> **WHAT IS EXPECTED**: Please show every line in the entries below that includes the word "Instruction".

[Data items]
-*-*-

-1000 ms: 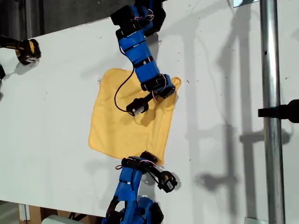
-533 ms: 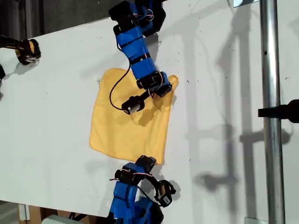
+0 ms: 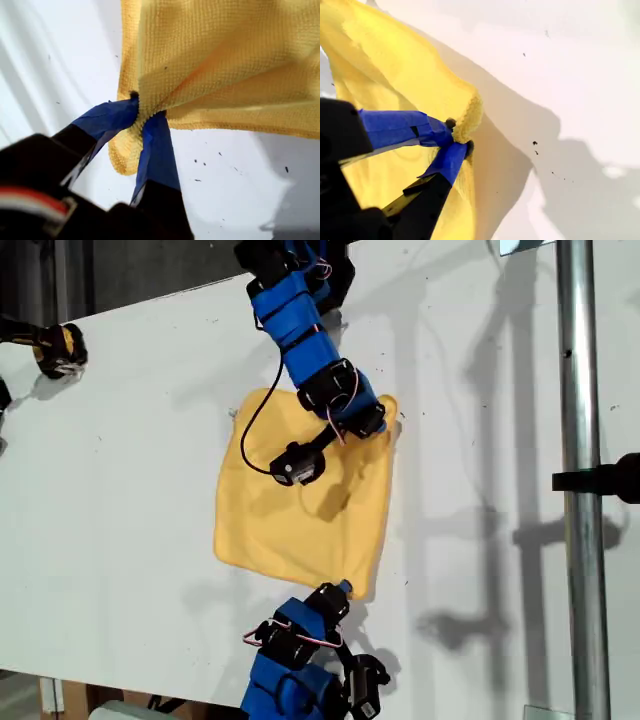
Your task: Grasp corners of a towel and fold twice.
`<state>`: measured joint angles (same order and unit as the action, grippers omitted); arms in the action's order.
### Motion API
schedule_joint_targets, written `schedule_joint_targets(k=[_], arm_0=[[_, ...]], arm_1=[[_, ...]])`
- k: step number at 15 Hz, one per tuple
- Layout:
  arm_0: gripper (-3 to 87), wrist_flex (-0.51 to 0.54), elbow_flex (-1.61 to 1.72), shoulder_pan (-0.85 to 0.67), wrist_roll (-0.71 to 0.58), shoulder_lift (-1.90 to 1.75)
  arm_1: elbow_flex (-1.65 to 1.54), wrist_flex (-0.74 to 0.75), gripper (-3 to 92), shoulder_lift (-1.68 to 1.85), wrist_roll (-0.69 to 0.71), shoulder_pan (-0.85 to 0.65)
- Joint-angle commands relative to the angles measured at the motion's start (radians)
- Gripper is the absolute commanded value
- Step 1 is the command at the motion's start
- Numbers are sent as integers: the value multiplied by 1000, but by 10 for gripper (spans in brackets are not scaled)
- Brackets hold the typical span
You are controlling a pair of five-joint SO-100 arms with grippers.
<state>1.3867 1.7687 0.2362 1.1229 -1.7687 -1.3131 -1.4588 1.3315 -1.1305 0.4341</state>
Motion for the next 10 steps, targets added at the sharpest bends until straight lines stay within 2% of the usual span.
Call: schedule_joint_targets(k=[1,4,8,10], arm_0=[[-8,6,-60,38,8,-55],[-8,12,-21,-46,-8,-129],[-8,23,49,-299,-160,-178],[-8,-23,87,-437,-252,-170]], arm_1=[[101,11,-1,9,21,40],[57,-52,-1,98,18,-43],[-201,-101,-1,374,49,-290],[-307,-109,-1,476,77,-423]])
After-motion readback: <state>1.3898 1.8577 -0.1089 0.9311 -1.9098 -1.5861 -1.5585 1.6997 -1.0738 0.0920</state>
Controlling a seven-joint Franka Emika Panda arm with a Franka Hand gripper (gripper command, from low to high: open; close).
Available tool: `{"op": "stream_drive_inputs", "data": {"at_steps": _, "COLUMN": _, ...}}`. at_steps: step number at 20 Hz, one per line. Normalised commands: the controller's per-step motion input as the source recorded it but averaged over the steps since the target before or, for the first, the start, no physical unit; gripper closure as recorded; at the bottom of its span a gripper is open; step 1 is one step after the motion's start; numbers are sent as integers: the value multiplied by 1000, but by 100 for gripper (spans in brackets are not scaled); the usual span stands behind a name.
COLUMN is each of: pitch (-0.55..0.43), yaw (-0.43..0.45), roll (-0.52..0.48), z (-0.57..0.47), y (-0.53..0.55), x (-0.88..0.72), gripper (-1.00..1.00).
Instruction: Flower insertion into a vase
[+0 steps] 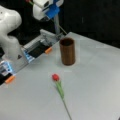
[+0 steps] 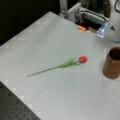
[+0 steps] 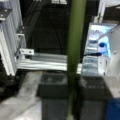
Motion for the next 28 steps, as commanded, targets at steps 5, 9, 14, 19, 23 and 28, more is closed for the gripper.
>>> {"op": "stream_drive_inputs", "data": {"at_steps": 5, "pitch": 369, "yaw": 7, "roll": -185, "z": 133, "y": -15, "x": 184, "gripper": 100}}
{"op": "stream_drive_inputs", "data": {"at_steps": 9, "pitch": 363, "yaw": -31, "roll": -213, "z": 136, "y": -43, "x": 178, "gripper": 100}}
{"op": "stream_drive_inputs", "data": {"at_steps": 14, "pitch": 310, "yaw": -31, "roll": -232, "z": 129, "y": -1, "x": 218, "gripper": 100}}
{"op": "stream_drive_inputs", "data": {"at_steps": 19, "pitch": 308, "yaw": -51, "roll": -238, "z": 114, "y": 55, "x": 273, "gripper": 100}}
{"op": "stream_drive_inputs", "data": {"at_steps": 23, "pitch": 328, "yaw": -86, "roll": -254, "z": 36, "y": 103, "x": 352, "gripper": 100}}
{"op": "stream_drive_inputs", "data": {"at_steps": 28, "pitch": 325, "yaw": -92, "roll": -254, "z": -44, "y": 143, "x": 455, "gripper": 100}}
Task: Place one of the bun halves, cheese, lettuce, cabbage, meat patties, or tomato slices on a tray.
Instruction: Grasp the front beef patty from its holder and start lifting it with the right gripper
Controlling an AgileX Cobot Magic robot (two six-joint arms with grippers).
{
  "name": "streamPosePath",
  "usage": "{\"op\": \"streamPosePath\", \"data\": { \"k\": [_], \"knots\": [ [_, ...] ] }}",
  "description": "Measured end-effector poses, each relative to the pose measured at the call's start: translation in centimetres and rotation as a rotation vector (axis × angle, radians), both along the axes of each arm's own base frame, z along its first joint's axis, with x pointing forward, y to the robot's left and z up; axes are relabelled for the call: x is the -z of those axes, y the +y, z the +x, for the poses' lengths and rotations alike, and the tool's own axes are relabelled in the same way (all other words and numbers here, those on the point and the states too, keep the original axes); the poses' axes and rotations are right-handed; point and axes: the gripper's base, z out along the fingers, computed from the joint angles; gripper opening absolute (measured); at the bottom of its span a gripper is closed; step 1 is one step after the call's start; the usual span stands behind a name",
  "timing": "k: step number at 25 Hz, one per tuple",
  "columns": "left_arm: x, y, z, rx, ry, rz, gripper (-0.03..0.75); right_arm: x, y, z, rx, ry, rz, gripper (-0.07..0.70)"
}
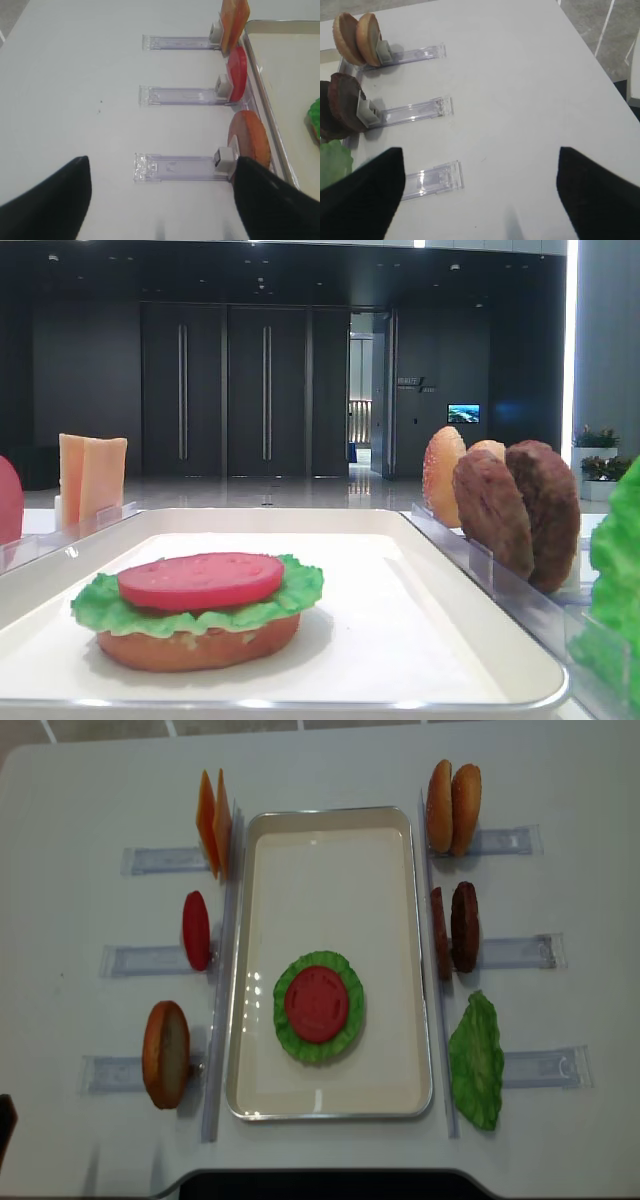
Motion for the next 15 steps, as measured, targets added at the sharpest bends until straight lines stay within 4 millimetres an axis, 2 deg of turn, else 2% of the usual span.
{"op": "streamPosePath", "data": {
  "k": [15],
  "knots": [
    [0.00, 0.00, 0.00, 0.000, 0.000, 0.000, 0.692, 0.00, 0.00, 0.00, 0.000, 0.000, 0.000, 0.585]
  ]
}}
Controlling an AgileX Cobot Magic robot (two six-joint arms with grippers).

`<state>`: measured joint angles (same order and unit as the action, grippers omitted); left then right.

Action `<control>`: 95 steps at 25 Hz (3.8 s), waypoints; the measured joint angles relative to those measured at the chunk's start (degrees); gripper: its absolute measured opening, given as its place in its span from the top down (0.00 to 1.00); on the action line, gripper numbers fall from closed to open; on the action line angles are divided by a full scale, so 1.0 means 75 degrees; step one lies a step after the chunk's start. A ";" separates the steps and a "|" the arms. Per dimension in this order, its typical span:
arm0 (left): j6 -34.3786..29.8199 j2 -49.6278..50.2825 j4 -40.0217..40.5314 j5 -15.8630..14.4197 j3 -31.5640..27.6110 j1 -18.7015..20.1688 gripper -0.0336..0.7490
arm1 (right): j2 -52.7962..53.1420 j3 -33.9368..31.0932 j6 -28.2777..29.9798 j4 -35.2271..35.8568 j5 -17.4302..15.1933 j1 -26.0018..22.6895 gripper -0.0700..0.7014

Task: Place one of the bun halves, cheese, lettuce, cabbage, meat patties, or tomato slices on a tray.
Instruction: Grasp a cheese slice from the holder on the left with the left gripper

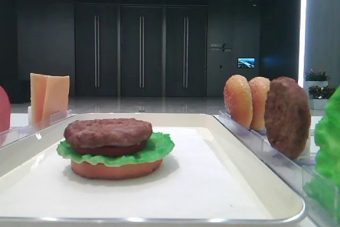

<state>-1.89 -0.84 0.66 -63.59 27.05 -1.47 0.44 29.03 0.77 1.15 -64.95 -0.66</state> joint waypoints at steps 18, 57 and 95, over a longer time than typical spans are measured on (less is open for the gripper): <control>0.0715 0.7757 -0.0028 0.1487 0.2715 0.0000 0.38 | 0.0000 0.0000 0.0000 0.0000 0.0000 0.0000 0.50; 0.3077 1.5982 -0.0334 0.0381 1.0850 0.1715 0.38 | 0.0000 0.0000 0.0000 0.0000 0.0000 0.0000 0.50; 0.3093 1.6765 -0.0446 0.0548 1.1312 0.1867 0.92 | 0.0003 0.0000 0.0000 0.0000 0.0000 0.0000 0.50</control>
<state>21.31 124.89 -2.68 -59.48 111.89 12.54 0.46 29.03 0.77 1.15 -64.95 -0.66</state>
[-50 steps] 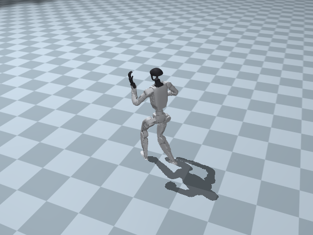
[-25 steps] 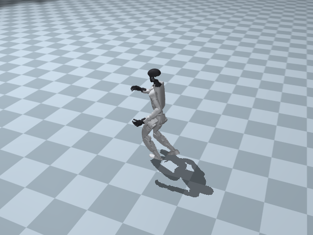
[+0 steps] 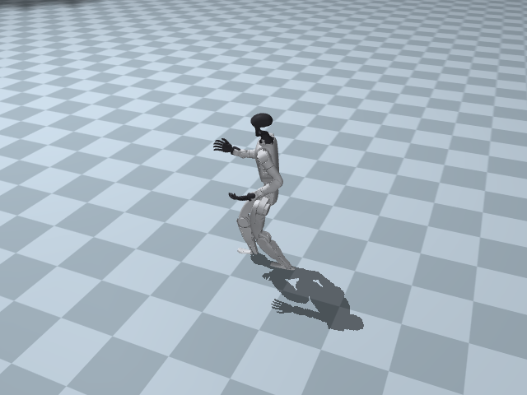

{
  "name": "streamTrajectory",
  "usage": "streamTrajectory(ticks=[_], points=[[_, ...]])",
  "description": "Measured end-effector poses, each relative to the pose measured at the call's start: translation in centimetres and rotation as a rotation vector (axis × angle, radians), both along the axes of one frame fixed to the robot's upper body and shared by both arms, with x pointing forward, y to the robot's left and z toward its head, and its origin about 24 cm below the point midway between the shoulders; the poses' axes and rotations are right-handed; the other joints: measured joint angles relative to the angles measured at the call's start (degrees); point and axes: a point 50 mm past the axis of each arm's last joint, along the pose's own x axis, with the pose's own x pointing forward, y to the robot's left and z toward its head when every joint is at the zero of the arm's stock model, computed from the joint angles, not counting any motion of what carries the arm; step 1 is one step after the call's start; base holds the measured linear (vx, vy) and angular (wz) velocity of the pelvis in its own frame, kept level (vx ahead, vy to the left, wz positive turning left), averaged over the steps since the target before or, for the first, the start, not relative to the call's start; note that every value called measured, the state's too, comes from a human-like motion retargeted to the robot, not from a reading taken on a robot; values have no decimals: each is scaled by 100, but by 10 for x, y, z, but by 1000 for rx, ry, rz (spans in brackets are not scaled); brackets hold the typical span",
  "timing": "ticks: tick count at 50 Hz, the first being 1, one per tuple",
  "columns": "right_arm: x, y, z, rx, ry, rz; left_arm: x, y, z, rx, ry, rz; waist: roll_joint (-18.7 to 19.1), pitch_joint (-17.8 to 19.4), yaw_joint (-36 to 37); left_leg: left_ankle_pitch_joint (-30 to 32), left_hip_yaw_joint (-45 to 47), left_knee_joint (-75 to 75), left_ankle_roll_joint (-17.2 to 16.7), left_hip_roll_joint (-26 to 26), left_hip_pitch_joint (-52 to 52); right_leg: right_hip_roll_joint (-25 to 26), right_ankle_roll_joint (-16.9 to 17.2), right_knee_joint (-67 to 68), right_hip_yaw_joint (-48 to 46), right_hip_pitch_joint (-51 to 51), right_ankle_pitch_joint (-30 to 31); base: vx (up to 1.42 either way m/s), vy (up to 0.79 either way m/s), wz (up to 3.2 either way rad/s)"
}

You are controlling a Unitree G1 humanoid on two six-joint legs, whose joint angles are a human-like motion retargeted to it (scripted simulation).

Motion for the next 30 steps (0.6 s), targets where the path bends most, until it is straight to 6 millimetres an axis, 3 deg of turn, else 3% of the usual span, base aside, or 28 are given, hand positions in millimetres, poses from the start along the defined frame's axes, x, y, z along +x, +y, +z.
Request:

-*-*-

> **RESULT BELOW**:
Instruction: Flower insertion into a vase
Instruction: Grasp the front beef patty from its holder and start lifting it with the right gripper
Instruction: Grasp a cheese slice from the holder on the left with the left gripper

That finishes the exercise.